Frankly, I needed to sit down, because the city itself was keeping me on my feet. During the days, before the concerts started, I gave myself a tour of a city that was far more fascinating than I had expected. Although most individual sights are within walking distance of each other, I rented a bike to cover more ground. Montréal is a cyclist-friendly city, with many bike lanes and lots of reasonably flat terrain. (Well, it's bike-friendly if you're not a numbskull; one day, heading out to the museum, I struggled halfway up Mont Royal before I realized that the street I was trying to reach was one I'd passed long before. By the time I got inside the museum's pristine walls, I was a sweat-soaked affront to high-class art lovers.)
Aside from that little mountain trek, my bike took me effortlessly through a city that's one part post-modern urbanity, one part Old World. The Old Montréal area, which dates back in part to pre-English French settlers, has a concentration of European architecture so dense that it has doubled for Europe in many films. Beautiful churches, grandiose public buildings, and sidewalk cafés are packed elbow-to-elbow along the waterfront, where an old port has been converted to a too-commercial tourist destination. (Note: The key to biking on cobblestones is to go sslooowwly.) Cycling along this shore, I stumbled across something cool I'd heard about long ago on National Public Radio: Some artsy individuals wired an old waterfront grain silo with microphones, and there's a freestanding spot on the hike/bike trail where you can make sounds into a microphone and hear what the sounds do in the echo chamber. (Check it out online at silophone.net.)
Between expeditions, I whiled away afternoons in restaurants where entire walls were opened up to facilitate watching (and hitting on, one imagines) pedestrian traffic. Considering that you can buy a Canadian dollar for just over 64 cents, I didn't feel too bad indulging in exotic duck dishes, haute cuisine appetizers, and wines above the level of Gato Negro. (No offense to the Black Cat intended.) It was often easy to pretend to be in Paris, but I hardly met anyone under 40 who didn't speak English fluently when necessary; fortunately for my fragile ego, nobody gave me grief about speaking my tongue, and they actually brightened up when I told them I was a Texan.

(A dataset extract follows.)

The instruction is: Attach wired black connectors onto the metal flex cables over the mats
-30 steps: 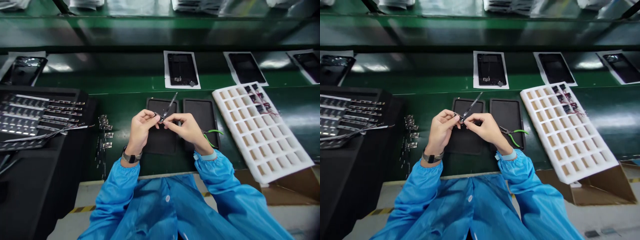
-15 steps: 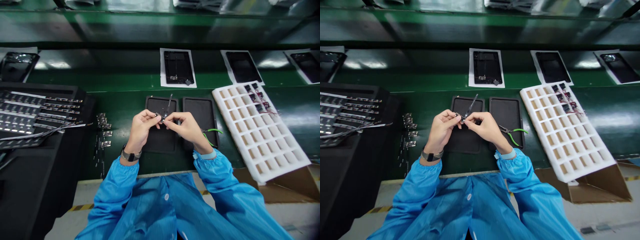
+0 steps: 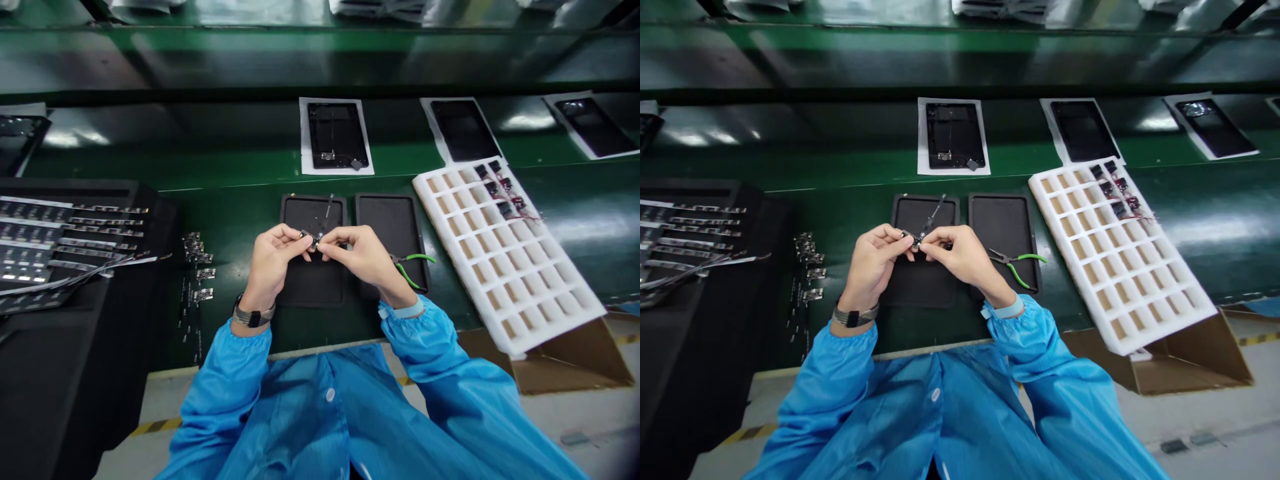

All my adult life I've intended to visit Paris, but combinations of finances, linguistics, and schedule have kept me away. Montréal offers a cheap and unique way to acclimate to a foreign culture while having a safety net of Anglophones around at all times. Given that the town has some kind of first-rate festival going throughout the summer, you can get a hell of a show while brushing up on those long-forgotten French classes.